Output the full listing below exactly; the images stay out.
======== DATA EXTRACT ========
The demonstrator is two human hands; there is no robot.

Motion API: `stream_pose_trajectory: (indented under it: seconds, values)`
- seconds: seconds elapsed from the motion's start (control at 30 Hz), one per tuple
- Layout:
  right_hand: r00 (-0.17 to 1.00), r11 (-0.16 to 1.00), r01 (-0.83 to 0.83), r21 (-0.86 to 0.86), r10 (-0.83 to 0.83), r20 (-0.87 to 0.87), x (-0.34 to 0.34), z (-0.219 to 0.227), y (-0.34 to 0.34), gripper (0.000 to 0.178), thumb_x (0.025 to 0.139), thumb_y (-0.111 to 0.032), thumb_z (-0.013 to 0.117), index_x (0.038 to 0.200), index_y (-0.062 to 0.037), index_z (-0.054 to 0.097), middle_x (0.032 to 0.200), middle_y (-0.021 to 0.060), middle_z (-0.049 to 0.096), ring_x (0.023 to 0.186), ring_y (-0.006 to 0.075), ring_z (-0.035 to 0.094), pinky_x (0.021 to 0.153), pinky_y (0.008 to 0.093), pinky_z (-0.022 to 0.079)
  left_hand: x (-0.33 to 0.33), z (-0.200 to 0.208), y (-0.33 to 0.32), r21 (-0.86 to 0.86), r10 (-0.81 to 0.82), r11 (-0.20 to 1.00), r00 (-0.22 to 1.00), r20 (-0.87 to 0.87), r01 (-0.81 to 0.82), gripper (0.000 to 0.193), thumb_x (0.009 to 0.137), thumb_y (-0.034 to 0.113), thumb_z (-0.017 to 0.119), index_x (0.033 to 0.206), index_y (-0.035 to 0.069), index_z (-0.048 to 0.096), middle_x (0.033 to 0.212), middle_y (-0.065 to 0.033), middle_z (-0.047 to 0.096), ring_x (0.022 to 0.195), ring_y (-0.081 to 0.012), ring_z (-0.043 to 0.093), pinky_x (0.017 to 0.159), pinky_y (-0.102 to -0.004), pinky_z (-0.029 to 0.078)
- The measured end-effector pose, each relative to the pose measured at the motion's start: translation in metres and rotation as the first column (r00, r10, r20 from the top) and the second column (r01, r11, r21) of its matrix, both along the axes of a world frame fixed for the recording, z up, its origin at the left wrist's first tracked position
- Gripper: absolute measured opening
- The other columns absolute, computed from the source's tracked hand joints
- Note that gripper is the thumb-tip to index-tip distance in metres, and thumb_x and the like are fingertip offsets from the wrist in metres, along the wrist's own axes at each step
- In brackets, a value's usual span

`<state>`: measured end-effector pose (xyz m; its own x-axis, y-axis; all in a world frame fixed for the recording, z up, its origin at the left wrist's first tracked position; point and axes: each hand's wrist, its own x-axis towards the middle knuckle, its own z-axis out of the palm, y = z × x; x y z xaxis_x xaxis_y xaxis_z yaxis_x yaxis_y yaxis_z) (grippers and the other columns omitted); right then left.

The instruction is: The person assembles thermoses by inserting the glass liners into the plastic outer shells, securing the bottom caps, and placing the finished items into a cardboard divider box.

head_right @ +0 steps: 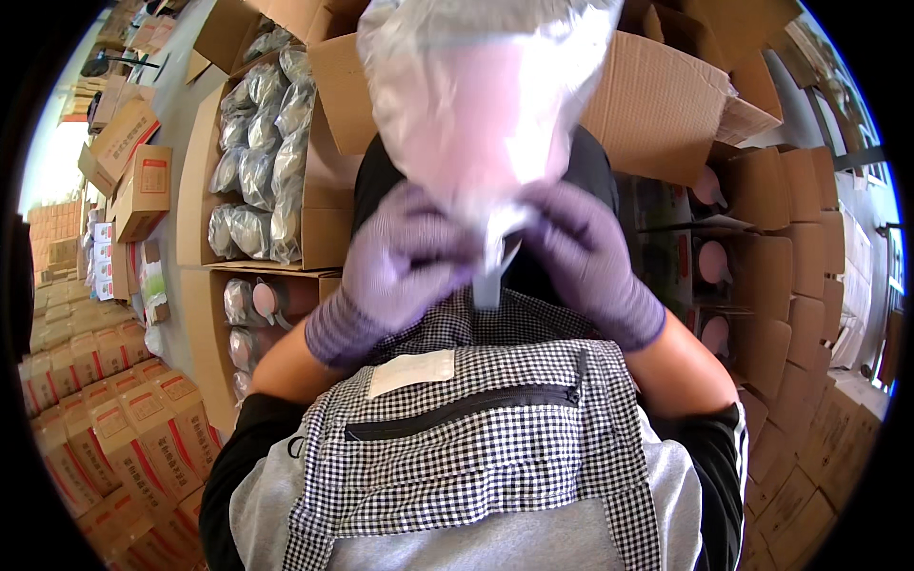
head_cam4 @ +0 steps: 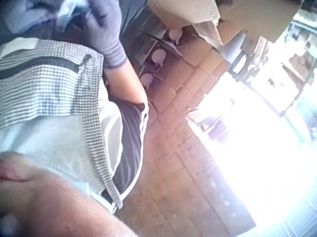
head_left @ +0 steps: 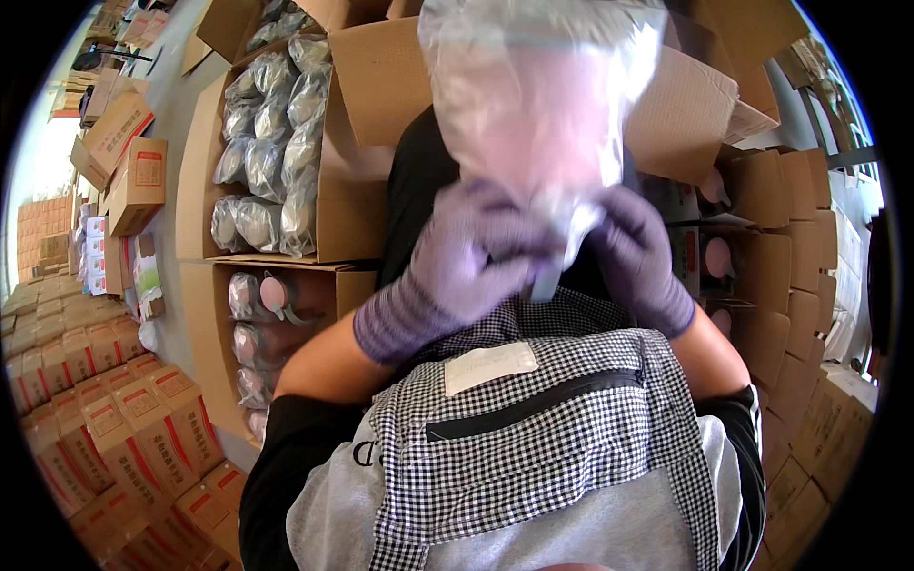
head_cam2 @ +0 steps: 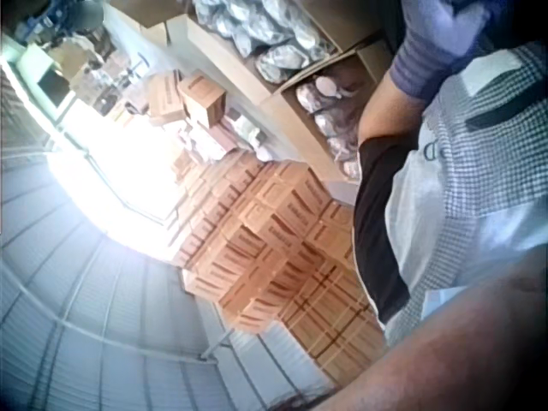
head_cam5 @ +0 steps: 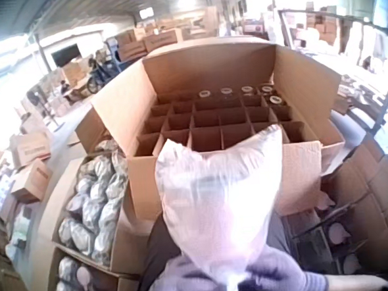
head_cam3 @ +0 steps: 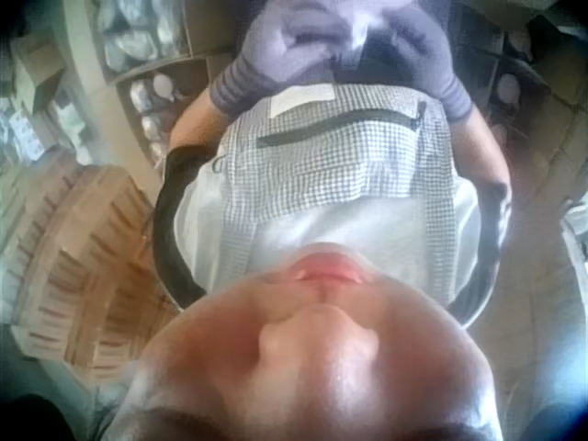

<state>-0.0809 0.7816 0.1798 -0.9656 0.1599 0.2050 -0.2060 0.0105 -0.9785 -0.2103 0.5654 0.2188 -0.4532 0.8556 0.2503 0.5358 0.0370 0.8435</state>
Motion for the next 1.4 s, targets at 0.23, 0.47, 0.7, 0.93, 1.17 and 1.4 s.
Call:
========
→ **TASK OUTPUT**:
The demonstrator is two human hands; there is no robot.

Motion API: `stream_pose_trajectory: (indented under it: seconds, values)`
- seconds: seconds elapsed from the motion's start (control at 30 Hz), one per tuple
- Layout:
  right_hand: r00 (-0.17 to 1.00), r11 (-0.16 to 1.00), r01 (-0.83 to 0.83), r21 (-0.86 to 0.86), r10 (-0.83 to 0.83), r20 (-0.87 to 0.87), x (-0.34 to 0.34), z (-0.219 to 0.227), y (-0.34 to 0.34), gripper (0.000 to 0.178), thumb_x (0.025 to 0.139), thumb_y (-0.111 to 0.032), thumb_z (-0.013 to 0.117), index_x (0.038 to 0.200), index_y (-0.062 to 0.037), index_z (-0.054 to 0.097), middle_x (0.032 to 0.200), middle_y (-0.021 to 0.060), middle_z (-0.049 to 0.096), ring_x (0.023 to 0.186), ring_y (-0.006 to 0.075), ring_z (-0.035 to 0.094), pinky_x (0.021 to 0.153), pinky_y (0.008 to 0.093), pinky_z (-0.022 to 0.079)
  left_hand: x (-0.33 to 0.33), z (-0.200 to 0.208), y (-0.33 to 0.32), r21 (-0.86 to 0.86), r10 (-0.81 to 0.82), r11 (-0.20 to 1.00), r00 (-0.22 to 1.00), r20 (-0.87 to 0.87), r01 (-0.81 to 0.82), gripper (0.000 to 0.193), thumb_x (0.009 to 0.137), thumb_y (-0.034 to 0.113), thumb_z (-0.017 to 0.119), index_x (0.033 to 0.206), index_y (-0.035 to 0.069), index_z (-0.048 to 0.096), middle_x (0.033 to 0.212), middle_y (-0.065 to 0.033), middle_z (-0.047 to 0.096), ring_x (0.022 to 0.195), ring_y (-0.081 to 0.012), ring_z (-0.043 to 0.093), pinky_x (0.017 to 0.159), pinky_y (-0.102 to -0.004), pinky_z (-0.029 to 0.078)
- The measured end-effector pose, each relative to the pose measured at the motion's start: translation in metres and rotation as the first column (r00, r10, r20 from the top) and the second column (r01, r11, r21) of its matrix, both along the axes of a world frame fixed for the recording, z up, its origin at the left wrist's first tracked position
- Gripper: absolute measured opening
- The other columns absolute, computed from the source's tracked hand joints
- Note that gripper is the thumb-tip to index-tip distance in metres, and thumb_x and the like are fingertip offsets from the wrist in metres, along the wrist's own axes at each step
- In brackets, a value's usual span

`<state>`: measured end-effector pose (xyz m; its own x-axis, y-axis; all in a world frame fixed for the recording, z up, its origin at the left wrist's first tracked position; point and axes: each hand's wrist, its own x-axis towards the middle knuckle, its own z-axis out of the palm, y = z × x; x y z xaxis_x xaxis_y xaxis_z yaxis_x yaxis_y yaxis_z) (grippers and the other columns omitted); right then left.

The instruction is: The person assembles thermoses by inserting the glass liners into the plastic outer shells, securing the bottom caps, and placing the finished items into a cardboard divider box.

head_right @ +0 steps: 
head_cam4 @ +0 steps: 
head_left @ +0 steps: 
head_cam2 @ +0 steps: 
head_cam5 @ +0 steps: 
head_cam3 @ +0 steps: 

<state>-0.0809 0.7816 0.1798 -0.9656 0.1599 0.2050 -0.2060 0.0105 -0.9785 -0.2103 0.5654 0.2188 -0.4532 0.8556 0.2503 0.5358 0.0370 0.8435</state>
Motion for the next 1.4 s, targets at 0.23, 0.47, 0.7, 0.93, 1.17 and 1.4 s.
Call:

The answer to this exercise is complete.